大汉看到刘汉风自信的面容,笑道:“小子你以为你赢定了?”
“赢你足矣。”刘汉风不屑道。
“好。”大汉显然被刘汉风的轻视挑起了火气,面目狰狞道:“我加注,谁输,谁再剁一根手指。”
刘汉风哈哈一阵大笑,阴沉着脸,嗓音沙哑道:“别一根手指一根手指往上加了,太不爷们。我赌一只手,你敢不敢跟?”
大汉没想到刘汉风这乳臭未干一副学生仔打扮的小子竟敢跟注,还一条道走到黑把一只手都压了上去。
此时的他是进退两难,跟也不是,不跟也不是,脸色在青白只见不停转换着,显得十分犹豫。
倒是旁边一名大汉看不惯刘汉风的嚣张,伸手便朝刘汉风底牌摸来,骂骂咧咧道:“小杂种,让爷看看你到底拿了一手什么牌。不会在这偷鸡吧。”
一道寒芒闪过,刘汉风抄起口袋里上次绿毛钱留下的啄木鸟小刀铿一声便扎在底牌上,离那只大手不过寸许,脸色阴沉似水,冷冷道:“赌场规矩,不用我说你们也该知道,别黑灯瞎火的在厕所里打灯笼,倒是见了嗑着碰着了可别怪我没提醒。”
“你?小杂毛,敢威胁你斌爷爷?”那伸手的大汉被刘汉风突如其来的一刀吓得差点没软在地上,回过神来后发现丢了面皮,立马怒骂出口。
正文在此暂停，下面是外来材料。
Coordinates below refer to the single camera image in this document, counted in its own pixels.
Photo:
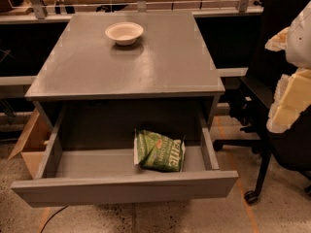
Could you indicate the grey cabinet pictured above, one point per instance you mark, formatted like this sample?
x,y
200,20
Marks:
x,y
169,65

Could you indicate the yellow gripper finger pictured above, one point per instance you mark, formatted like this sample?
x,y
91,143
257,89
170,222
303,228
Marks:
x,y
279,41
292,97

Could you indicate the black office chair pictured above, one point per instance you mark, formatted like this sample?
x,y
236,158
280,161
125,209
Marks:
x,y
273,98

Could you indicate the green jalapeno chip bag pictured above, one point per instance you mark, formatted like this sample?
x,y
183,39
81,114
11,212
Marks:
x,y
154,151

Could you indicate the white paper bowl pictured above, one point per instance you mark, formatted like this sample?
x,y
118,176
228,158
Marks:
x,y
124,33

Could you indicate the cardboard box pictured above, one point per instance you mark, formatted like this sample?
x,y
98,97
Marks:
x,y
32,142

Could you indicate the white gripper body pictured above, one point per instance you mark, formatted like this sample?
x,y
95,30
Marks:
x,y
300,44

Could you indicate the grey open top drawer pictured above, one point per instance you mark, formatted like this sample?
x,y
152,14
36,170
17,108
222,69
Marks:
x,y
90,159

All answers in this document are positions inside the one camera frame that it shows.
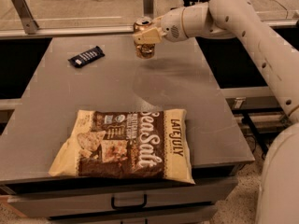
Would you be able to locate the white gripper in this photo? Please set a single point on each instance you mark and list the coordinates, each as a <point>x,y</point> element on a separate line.
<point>172,28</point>

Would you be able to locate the orange soda can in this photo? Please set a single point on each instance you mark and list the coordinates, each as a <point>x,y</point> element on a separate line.
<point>144,51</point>

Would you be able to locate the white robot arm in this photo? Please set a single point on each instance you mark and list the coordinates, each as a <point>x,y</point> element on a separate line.
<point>276,64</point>

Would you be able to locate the brown chip bag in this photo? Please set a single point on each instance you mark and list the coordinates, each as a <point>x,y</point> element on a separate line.
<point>127,145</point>

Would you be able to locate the dark blue snack bar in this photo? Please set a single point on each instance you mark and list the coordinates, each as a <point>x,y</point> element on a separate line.
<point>86,57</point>

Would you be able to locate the black table leg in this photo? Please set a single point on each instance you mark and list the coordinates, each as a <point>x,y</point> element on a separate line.
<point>247,120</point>

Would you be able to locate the grey lower drawer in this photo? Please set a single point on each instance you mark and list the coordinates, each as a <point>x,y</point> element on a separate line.
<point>182,215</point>

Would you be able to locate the grey drawer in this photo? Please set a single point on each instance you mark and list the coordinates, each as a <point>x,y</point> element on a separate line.
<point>97,200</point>
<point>182,215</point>

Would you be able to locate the grey upper drawer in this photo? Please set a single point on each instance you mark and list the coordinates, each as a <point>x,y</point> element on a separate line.
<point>97,200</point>

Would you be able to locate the middle metal railing bracket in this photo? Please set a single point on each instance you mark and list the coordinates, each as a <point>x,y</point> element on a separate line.
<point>148,8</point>

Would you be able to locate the metal railing bracket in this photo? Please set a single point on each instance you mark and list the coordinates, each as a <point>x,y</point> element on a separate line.
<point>28,22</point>
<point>148,8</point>

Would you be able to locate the left metal railing bracket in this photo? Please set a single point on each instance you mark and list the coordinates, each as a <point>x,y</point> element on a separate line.
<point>28,22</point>

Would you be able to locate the black drawer handle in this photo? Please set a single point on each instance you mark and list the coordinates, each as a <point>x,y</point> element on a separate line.
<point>129,202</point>

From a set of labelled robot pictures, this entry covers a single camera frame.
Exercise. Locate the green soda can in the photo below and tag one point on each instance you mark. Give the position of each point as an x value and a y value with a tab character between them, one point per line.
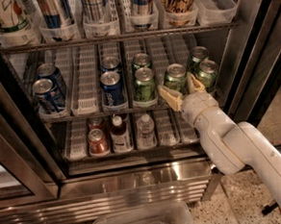
175	77

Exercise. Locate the green can front right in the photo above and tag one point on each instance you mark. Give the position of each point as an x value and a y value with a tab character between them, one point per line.
206	74

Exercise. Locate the orange tall can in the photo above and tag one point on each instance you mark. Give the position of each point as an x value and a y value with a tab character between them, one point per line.
178	11

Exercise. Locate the empty white tray middle shelf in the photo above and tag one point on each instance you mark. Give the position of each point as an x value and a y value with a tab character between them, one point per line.
84	89

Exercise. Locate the stainless steel fridge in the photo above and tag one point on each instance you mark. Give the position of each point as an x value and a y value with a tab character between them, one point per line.
48	176

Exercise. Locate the blue red energy can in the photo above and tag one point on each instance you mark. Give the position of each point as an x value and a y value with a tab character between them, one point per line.
141	11

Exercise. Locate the clear plastic bin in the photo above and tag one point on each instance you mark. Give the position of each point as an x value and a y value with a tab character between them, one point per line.
163	213

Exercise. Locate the red can back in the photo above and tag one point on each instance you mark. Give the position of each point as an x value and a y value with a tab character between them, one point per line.
97	123

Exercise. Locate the empty white tray top shelf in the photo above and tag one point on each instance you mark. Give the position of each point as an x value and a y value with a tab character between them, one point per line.
214	12

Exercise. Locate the green can back middle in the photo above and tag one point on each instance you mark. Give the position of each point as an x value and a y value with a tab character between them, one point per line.
140	60

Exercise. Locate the green can front middle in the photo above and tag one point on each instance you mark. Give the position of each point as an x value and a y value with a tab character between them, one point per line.
144	85

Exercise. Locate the red can front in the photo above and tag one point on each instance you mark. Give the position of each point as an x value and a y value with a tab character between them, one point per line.
98	143

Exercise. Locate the clear water bottle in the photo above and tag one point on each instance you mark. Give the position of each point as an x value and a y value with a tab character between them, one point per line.
146	138

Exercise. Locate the blue can front left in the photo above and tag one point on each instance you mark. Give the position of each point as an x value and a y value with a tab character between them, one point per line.
49	96

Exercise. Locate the blue can back centre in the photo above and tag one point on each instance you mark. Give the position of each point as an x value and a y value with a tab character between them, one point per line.
109	64

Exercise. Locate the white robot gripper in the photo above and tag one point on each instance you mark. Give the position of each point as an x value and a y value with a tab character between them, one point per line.
198	107

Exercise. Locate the blue silver tall can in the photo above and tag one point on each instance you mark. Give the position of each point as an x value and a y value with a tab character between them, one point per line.
56	13

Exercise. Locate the plaid tall can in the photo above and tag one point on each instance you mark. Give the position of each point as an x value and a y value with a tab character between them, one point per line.
96	11

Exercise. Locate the white tall can top shelf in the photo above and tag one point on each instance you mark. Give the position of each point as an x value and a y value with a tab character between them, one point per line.
12	17

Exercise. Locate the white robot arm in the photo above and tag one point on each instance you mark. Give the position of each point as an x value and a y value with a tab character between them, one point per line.
229	145

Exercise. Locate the green can back right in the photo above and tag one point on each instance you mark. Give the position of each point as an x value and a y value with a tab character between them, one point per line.
197	55

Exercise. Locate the empty white tray shelf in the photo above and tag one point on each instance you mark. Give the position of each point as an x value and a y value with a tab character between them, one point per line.
84	89
214	12

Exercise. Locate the black stand leg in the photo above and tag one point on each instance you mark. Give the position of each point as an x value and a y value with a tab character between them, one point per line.
269	208

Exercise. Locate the blue can front centre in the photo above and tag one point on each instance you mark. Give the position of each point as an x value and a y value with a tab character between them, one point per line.
111	85

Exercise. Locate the brown drink bottle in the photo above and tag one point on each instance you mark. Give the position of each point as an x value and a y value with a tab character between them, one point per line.
120	135

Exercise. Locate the blue can back left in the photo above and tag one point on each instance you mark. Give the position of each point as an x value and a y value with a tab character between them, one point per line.
53	73

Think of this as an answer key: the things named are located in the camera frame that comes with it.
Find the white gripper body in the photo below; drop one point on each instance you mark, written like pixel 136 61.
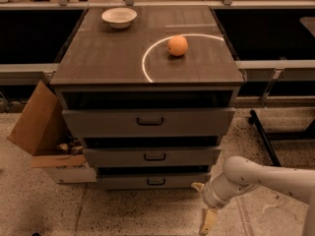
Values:
pixel 210 196

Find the grey bottom drawer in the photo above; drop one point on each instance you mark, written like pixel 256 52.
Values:
pixel 152 181

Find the grey drawer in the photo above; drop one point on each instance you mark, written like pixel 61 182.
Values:
pixel 152 181
pixel 132 123
pixel 151 156

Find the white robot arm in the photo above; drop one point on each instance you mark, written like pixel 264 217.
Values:
pixel 240 175

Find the grey top drawer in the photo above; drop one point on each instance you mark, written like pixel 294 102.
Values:
pixel 132 123

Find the grey drawer cabinet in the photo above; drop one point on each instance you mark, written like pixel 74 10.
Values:
pixel 106 68

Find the grey middle drawer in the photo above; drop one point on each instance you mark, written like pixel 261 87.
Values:
pixel 151 156

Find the open cardboard box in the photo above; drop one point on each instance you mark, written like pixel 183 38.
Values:
pixel 42 133

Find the orange fruit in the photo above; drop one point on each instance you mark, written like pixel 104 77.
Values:
pixel 177 45

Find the white bowl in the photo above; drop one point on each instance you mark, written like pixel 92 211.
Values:
pixel 119 18

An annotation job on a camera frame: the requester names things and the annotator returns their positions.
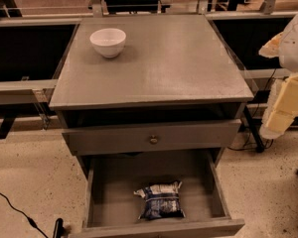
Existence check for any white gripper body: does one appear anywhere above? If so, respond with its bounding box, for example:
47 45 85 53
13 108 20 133
259 73 298 140

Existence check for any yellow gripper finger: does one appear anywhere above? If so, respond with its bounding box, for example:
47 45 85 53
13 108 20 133
258 33 282 59

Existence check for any top drawer with knob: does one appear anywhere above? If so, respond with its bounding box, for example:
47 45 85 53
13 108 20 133
63 119 241 156

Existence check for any white ceramic bowl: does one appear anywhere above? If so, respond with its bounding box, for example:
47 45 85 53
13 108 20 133
89 28 126 58

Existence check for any open middle drawer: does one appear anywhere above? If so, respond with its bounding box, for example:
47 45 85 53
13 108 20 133
71 150 244 238

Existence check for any grey wooden drawer cabinet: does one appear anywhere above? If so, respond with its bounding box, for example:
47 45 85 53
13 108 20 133
49 14 255 238

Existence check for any black object bottom left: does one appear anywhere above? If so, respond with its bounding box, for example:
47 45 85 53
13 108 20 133
53 218 64 238

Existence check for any round brass drawer knob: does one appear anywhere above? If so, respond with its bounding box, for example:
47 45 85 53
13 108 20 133
150 135 158 145

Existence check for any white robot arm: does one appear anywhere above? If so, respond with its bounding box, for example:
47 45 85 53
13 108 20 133
259 13 298 140

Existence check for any blue chip bag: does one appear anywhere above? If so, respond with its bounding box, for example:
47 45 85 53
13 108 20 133
133 180 185 220

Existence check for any black floor cable left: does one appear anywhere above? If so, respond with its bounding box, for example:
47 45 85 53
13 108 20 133
0 185 50 238

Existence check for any black cables right floor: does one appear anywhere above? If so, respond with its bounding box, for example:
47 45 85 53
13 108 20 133
226 68 278 153

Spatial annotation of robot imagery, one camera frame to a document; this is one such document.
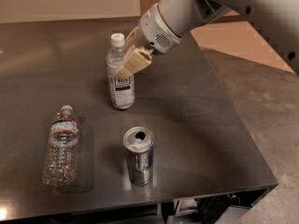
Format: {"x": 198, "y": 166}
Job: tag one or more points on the clear crinkled water bottle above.
{"x": 60, "y": 160}

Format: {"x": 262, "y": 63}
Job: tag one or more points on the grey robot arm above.
{"x": 277, "y": 21}

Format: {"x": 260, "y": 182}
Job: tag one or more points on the silver redbull can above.
{"x": 138, "y": 145}

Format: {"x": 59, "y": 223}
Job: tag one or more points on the blue tea plastic bottle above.
{"x": 122, "y": 90}

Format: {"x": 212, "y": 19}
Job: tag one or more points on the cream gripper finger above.
{"x": 130, "y": 38}
{"x": 135, "y": 60}

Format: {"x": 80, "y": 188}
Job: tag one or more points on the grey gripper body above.
{"x": 154, "y": 32}

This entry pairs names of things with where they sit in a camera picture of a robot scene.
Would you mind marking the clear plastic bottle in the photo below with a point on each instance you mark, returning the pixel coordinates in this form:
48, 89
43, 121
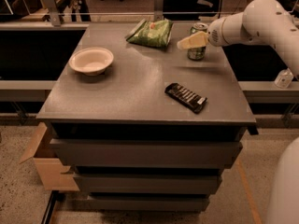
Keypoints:
284, 79

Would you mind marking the white paper bowl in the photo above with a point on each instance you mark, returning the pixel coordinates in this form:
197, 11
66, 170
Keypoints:
91, 61

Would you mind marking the grey drawer cabinet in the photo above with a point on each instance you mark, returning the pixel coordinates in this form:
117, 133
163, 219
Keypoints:
133, 147

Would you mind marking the cardboard box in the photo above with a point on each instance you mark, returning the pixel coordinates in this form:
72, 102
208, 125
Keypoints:
53, 175

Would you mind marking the green chip bag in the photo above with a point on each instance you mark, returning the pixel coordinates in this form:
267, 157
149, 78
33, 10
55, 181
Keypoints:
155, 34

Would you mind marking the black candy bar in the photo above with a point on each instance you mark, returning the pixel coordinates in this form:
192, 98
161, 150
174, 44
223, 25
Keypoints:
186, 97

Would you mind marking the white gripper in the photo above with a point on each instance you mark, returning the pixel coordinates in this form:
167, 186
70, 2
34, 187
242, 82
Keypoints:
214, 34

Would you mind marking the metal railing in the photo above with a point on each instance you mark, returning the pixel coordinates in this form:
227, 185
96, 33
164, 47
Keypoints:
58, 13

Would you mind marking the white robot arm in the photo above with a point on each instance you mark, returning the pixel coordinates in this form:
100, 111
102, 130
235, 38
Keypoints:
264, 22

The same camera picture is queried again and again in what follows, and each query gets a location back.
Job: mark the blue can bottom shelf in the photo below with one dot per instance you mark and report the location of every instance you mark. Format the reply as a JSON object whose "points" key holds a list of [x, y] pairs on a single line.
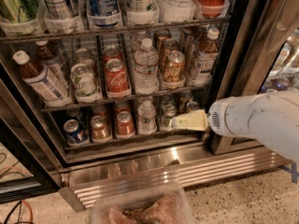
{"points": [[75, 134]]}

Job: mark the silver can rear middle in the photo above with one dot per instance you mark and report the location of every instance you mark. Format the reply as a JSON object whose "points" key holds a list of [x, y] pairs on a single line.
{"points": [[84, 55]]}

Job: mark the clear plastic food container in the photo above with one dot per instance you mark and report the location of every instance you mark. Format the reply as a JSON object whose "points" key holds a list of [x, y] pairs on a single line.
{"points": [[163, 204]]}

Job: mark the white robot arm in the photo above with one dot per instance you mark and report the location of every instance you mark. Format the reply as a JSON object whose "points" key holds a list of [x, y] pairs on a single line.
{"points": [[271, 118]]}

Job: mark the green can bottom shelf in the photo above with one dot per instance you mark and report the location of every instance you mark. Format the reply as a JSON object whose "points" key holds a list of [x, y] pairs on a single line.
{"points": [[168, 112]]}

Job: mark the clear water bottle middle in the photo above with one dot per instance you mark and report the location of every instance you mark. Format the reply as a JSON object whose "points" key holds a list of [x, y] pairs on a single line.
{"points": [[146, 67]]}

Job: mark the gold can middle rear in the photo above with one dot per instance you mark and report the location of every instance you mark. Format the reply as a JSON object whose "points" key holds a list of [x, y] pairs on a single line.
{"points": [[167, 46]]}

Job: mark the copper can bottom shelf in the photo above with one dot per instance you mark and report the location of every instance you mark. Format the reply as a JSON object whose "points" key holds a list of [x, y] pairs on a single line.
{"points": [[100, 129]]}

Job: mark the gold can middle front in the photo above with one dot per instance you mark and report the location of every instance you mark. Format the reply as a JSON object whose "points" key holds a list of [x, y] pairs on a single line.
{"points": [[172, 74]]}

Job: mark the red cola can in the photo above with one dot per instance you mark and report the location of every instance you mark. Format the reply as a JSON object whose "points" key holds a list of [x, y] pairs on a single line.
{"points": [[112, 52], [116, 76]]}

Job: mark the red cola can front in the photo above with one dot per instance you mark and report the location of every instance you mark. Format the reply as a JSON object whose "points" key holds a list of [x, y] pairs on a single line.
{"points": [[116, 76]]}

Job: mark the small water bottle bottom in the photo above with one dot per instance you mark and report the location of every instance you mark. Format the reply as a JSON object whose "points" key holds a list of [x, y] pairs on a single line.
{"points": [[146, 118]]}

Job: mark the tea bottle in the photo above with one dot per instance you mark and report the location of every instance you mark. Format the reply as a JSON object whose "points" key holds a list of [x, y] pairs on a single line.
{"points": [[52, 58], [42, 80], [205, 56]]}

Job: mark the blue white can top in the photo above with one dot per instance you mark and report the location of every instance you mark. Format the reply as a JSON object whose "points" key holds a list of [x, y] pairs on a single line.
{"points": [[103, 13]]}

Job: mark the red cola can rear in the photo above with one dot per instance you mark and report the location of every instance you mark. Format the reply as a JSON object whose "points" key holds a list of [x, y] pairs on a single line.
{"points": [[112, 52]]}

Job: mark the red can bottom shelf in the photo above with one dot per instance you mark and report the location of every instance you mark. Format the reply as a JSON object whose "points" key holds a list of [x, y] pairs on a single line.
{"points": [[125, 126]]}

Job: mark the steel fridge base grille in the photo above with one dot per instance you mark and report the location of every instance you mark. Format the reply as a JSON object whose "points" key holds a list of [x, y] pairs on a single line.
{"points": [[188, 165]]}

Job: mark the gold can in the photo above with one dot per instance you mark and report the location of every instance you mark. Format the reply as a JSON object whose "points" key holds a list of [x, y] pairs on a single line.
{"points": [[172, 74], [192, 106], [167, 46]]}

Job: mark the green white soda can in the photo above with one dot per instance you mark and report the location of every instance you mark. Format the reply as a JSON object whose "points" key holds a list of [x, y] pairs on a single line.
{"points": [[85, 84]]}

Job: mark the fridge sliding glass door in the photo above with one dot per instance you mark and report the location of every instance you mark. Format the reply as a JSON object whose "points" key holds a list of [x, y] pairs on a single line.
{"points": [[256, 32]]}

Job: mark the gold can bottom right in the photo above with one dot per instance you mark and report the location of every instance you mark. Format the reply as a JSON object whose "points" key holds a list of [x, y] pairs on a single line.
{"points": [[192, 106]]}

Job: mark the green bottle top left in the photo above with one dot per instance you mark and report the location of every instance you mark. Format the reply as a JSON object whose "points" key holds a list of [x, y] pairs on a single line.
{"points": [[18, 11]]}

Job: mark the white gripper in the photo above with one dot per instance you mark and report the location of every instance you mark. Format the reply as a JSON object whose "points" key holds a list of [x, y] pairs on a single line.
{"points": [[217, 117]]}

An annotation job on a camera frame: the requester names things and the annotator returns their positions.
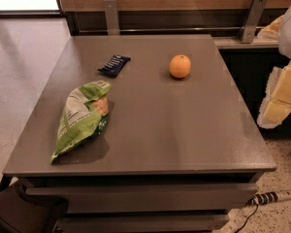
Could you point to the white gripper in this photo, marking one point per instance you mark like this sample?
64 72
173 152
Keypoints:
278 96

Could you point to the green rice chip bag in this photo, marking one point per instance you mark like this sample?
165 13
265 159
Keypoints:
84 116

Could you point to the orange fruit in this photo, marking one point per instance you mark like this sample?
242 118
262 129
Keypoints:
180 66

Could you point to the grey table with drawers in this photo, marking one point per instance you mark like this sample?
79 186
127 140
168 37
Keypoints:
176 155

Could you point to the white power strip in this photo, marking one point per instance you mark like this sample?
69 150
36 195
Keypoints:
269 197

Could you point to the dark blue snack bar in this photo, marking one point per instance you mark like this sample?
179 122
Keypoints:
113 67

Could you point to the black chair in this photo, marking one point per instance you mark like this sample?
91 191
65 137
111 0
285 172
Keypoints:
20 213

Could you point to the right metal bracket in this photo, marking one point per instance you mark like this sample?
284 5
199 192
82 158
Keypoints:
247 33

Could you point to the metal bracket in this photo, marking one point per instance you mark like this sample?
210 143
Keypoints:
111 17
247 33

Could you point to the left metal bracket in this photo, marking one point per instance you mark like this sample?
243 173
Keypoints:
111 17

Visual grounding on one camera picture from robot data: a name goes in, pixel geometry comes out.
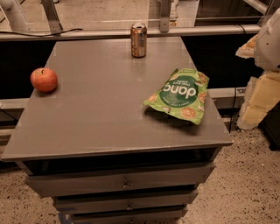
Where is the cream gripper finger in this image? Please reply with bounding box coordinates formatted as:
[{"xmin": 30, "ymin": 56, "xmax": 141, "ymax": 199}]
[
  {"xmin": 235, "ymin": 34, "xmax": 258, "ymax": 59},
  {"xmin": 237, "ymin": 71, "xmax": 280, "ymax": 130}
]

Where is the green rice chip bag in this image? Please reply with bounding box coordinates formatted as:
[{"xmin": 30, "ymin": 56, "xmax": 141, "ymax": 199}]
[{"xmin": 143, "ymin": 68, "xmax": 209, "ymax": 125}]

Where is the orange soda can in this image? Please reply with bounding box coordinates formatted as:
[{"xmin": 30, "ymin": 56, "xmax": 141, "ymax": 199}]
[{"xmin": 130, "ymin": 23, "xmax": 147, "ymax": 58}]

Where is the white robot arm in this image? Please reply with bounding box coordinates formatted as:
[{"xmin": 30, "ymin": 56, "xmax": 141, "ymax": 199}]
[{"xmin": 235, "ymin": 9, "xmax": 280, "ymax": 130}]

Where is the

刘汉风对这种一看就是光放嘴炮的软蛋提不起半点兴趣,目露精光,死死盯着对家,厉声道:“跟不跟?别跟个娘们似得。”
背心大汉被刘汉风说得面皮一阵燥红,怒极攻心操起牌摔在桌上,怒喝道:“老子QKA黑桃金花,小子你拿不到炸弹就等死吧。”
“是吗?”刘汉风邪邪一笑,右手握住刀柄往上一提,左手拎住牌角轻轻摊在桌上,花色不同数字却是一模一样,“不好意思,三条三,比你大一点。你输了。”
大汉瞪大双眼,一脸不敢置信地看着刘汉风面前那三张牌,牌面上的刀孔异常扎眼,不由颓然瘫倒在椅子上,喃喃道:“不可能的,不可能这么巧的。”
“愿赌服输。”刘汉风轻声出口,言语不带一丝感情,左手挽了个刀花,啄木鸟小刀在灯光的照射下反射出一道清冷寒光,直直朝大汉手掌扎来。
大汉还没从刚才失魂落魄的状态中回过神来,下一刻便看到刘汉风持刀刺来,心下大骇,下意识想抽离手掌,这个念头才刚兴起却又被他死死压了下去。
紧闭着双眼,一副闭目等死的悲壮,手掌摊平就这么放在桌上,不退半步。
“铿”一声,但意想之中的剧痛却没有传来,背心男小心翼翼睁开眼,发现小刀就扎在自己中指和食指的缝隙中,入桌足有寸许深。
背心男疑惑地看了眼一旁一脸神秘微笑的刘汉风,愕然道:“为什么?”
“敬你是条汉子。”刘汉风拔出小刀,收回口袋,轻声撂下一句话,便转身离去,只留给众人一个异常挺拔的身影,也不知他葫芦里到底卖的是什么药。
也许那些市井江湖之人,抠着脚丫灌着两三块一斤的高度数散酒,满嘴荤段子,看似最是粗鄙不过;可往往就是这么一群人说的话都是从心窝子里掏出来的,做的事都是那些道貌岸然的伪君子想做又不敢做的,最难能可贵的他们身上那种敢作敢当,一口唾沫下去就是钉死在那的二愣子精神。
人生三苦:怨憎会,爱别离,求不得。因为求不得,所以世人多讥笑。